__TASK__: Take the line with "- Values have" as the first line and the last line of the data as the final one. Write out those lines exactly, and no others.

__SUPPLIED INFORMATION__:
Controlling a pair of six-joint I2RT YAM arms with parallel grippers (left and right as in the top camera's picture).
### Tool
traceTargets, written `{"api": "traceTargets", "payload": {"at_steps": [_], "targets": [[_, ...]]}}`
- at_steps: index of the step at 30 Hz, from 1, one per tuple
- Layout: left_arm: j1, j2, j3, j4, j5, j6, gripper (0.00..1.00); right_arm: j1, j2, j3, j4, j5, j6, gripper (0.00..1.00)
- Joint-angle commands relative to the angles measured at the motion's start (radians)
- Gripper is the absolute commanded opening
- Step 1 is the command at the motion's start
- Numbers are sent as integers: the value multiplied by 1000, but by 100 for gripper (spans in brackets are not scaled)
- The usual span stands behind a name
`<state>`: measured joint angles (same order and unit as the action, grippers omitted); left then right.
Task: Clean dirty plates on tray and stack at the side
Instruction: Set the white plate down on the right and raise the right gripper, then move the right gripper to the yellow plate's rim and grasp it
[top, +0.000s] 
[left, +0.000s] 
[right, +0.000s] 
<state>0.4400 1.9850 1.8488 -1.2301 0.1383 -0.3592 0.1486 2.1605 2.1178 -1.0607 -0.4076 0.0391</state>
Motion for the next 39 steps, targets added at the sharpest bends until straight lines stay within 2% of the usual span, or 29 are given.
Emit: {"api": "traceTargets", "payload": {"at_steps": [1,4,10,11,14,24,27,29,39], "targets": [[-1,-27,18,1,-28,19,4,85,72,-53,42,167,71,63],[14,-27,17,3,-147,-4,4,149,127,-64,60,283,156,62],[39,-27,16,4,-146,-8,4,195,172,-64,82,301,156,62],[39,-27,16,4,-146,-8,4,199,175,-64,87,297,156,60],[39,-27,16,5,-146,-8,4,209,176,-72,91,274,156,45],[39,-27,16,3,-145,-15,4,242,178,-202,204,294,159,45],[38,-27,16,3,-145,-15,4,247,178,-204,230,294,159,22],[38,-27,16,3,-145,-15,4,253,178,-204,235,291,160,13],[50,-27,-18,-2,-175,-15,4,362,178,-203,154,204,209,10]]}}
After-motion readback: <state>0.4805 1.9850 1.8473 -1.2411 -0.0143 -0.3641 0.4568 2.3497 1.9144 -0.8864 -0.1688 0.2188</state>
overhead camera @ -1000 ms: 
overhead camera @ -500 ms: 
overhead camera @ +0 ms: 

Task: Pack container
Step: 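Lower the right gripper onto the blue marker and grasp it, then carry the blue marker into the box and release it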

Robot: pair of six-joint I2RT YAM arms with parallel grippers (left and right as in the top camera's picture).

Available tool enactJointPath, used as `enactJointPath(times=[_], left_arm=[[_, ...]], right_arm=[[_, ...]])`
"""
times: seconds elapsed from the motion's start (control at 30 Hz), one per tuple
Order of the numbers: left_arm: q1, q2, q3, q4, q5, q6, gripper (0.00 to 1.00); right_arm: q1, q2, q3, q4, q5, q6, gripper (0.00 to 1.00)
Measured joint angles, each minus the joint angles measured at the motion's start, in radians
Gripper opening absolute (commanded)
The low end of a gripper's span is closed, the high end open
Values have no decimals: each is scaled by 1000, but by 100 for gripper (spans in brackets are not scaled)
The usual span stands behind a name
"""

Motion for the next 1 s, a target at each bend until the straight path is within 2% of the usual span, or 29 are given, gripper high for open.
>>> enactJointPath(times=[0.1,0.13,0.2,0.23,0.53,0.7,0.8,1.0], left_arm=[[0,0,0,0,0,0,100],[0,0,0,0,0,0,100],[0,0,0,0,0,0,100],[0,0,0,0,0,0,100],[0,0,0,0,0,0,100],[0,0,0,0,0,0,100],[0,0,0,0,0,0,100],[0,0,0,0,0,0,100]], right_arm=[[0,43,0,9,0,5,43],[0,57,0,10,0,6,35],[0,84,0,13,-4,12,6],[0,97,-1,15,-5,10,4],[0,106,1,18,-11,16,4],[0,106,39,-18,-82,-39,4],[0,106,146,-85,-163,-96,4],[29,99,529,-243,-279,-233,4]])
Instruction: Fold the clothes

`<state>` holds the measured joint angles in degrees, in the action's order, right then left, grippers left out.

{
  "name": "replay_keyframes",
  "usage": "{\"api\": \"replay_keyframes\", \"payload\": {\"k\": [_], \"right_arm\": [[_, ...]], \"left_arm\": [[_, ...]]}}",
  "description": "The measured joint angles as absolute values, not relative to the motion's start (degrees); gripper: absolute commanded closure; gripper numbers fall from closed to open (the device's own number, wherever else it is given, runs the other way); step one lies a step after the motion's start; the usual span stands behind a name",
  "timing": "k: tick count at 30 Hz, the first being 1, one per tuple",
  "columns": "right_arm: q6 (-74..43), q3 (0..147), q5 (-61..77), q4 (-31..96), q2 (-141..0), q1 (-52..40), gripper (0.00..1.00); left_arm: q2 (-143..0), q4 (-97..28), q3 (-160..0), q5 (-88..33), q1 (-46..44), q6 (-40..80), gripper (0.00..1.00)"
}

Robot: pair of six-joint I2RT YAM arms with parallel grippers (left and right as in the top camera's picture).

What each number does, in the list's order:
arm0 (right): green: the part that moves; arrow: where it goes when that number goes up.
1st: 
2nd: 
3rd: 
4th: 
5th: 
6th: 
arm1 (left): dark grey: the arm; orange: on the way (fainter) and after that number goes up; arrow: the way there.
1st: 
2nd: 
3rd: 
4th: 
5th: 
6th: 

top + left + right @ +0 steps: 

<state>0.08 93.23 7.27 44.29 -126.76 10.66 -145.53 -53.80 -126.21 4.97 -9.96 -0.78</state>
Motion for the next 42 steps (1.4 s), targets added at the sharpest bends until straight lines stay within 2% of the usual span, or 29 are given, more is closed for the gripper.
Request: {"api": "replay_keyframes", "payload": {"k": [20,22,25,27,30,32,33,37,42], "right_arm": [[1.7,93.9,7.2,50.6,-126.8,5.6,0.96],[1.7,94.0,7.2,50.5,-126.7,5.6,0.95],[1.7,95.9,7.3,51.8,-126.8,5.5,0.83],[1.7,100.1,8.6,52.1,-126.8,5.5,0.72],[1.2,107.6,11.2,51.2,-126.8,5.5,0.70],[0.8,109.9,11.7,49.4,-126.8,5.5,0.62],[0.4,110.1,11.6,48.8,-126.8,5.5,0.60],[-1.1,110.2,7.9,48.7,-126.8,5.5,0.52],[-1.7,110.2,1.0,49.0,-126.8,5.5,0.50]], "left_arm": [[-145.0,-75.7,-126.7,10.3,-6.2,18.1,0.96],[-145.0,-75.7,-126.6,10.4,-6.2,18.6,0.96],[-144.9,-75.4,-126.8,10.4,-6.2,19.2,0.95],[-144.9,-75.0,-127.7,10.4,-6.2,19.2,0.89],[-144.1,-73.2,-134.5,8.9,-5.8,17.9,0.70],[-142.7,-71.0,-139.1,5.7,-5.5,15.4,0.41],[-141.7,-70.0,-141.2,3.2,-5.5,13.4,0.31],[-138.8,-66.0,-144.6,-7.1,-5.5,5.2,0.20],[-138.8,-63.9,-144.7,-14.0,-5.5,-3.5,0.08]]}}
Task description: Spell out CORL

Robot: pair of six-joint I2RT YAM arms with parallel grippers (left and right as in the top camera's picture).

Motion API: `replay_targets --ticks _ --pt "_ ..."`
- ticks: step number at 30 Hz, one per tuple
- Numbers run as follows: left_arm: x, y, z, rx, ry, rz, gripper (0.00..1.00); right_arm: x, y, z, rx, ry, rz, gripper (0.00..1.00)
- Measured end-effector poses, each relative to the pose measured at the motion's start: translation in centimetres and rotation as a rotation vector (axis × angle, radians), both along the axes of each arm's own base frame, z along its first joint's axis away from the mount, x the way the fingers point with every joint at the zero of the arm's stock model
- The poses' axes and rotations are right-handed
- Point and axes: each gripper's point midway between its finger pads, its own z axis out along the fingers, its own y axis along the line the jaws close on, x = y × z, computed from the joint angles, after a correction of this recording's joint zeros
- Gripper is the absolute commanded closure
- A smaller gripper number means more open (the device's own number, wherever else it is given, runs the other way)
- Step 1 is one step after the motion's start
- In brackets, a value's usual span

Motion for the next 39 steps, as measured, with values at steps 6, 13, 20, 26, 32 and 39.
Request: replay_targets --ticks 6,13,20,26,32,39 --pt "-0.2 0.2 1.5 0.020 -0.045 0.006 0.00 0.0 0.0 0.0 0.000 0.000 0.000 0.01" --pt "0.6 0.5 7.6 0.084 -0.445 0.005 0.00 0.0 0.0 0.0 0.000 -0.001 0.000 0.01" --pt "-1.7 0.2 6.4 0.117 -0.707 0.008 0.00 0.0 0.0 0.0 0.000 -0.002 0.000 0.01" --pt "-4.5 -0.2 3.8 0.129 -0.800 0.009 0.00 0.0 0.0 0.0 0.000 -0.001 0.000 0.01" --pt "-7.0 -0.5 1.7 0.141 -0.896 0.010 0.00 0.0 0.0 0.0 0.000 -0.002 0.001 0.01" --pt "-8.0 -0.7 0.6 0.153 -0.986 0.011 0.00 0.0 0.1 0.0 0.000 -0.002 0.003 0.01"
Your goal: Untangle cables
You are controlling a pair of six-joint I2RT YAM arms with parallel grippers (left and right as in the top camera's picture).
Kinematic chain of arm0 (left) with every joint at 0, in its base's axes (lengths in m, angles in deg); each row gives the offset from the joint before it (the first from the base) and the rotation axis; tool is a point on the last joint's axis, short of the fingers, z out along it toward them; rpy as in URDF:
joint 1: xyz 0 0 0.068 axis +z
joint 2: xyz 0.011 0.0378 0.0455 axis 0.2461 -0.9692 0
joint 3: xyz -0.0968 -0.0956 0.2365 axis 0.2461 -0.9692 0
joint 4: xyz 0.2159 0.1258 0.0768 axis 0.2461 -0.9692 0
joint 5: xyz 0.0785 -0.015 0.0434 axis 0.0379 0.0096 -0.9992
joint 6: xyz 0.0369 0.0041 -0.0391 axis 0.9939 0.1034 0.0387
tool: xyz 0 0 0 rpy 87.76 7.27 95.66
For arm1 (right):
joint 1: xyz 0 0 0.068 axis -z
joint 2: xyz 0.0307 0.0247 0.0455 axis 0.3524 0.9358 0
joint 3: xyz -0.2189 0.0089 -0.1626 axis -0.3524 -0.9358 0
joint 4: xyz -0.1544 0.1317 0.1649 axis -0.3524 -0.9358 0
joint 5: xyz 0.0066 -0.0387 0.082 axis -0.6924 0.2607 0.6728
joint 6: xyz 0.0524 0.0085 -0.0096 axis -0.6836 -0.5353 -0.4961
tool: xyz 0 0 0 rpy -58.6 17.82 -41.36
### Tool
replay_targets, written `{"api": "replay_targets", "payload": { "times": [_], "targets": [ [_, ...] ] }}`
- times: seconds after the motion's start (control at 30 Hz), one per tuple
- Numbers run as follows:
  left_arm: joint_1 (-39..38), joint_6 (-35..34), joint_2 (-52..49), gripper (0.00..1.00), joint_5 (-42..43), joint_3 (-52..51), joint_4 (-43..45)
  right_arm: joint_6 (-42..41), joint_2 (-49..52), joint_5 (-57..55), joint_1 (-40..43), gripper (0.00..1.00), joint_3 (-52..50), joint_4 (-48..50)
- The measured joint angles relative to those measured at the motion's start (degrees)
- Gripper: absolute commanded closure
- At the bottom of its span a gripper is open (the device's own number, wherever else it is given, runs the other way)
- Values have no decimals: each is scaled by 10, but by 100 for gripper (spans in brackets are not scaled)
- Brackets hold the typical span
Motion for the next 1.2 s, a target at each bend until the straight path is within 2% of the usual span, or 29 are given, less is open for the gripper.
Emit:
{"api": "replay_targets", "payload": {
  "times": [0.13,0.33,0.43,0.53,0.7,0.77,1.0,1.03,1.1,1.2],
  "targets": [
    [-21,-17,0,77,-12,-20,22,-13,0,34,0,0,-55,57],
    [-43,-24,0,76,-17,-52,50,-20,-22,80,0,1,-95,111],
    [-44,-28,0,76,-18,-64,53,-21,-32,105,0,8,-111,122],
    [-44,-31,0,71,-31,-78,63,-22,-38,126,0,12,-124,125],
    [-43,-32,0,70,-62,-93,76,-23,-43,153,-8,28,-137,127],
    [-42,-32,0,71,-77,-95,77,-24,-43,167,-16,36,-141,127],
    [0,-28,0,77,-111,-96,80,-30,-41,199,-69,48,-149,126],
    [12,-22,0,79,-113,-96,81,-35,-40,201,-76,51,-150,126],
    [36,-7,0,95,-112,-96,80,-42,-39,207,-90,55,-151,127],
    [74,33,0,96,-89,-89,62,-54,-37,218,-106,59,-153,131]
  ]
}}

__RESULT OF THE EXERCISE__:
- Values have no decimals: each is scaled by 10, but by 100 for gripper (spans in brackets are not scaled)
- Brackets hold the typical span
Motion for the next 1.2 s, a target at each bend until the straight path is within 2% of the usual span, or 29 are given, less is open for the gripper.
Emit:
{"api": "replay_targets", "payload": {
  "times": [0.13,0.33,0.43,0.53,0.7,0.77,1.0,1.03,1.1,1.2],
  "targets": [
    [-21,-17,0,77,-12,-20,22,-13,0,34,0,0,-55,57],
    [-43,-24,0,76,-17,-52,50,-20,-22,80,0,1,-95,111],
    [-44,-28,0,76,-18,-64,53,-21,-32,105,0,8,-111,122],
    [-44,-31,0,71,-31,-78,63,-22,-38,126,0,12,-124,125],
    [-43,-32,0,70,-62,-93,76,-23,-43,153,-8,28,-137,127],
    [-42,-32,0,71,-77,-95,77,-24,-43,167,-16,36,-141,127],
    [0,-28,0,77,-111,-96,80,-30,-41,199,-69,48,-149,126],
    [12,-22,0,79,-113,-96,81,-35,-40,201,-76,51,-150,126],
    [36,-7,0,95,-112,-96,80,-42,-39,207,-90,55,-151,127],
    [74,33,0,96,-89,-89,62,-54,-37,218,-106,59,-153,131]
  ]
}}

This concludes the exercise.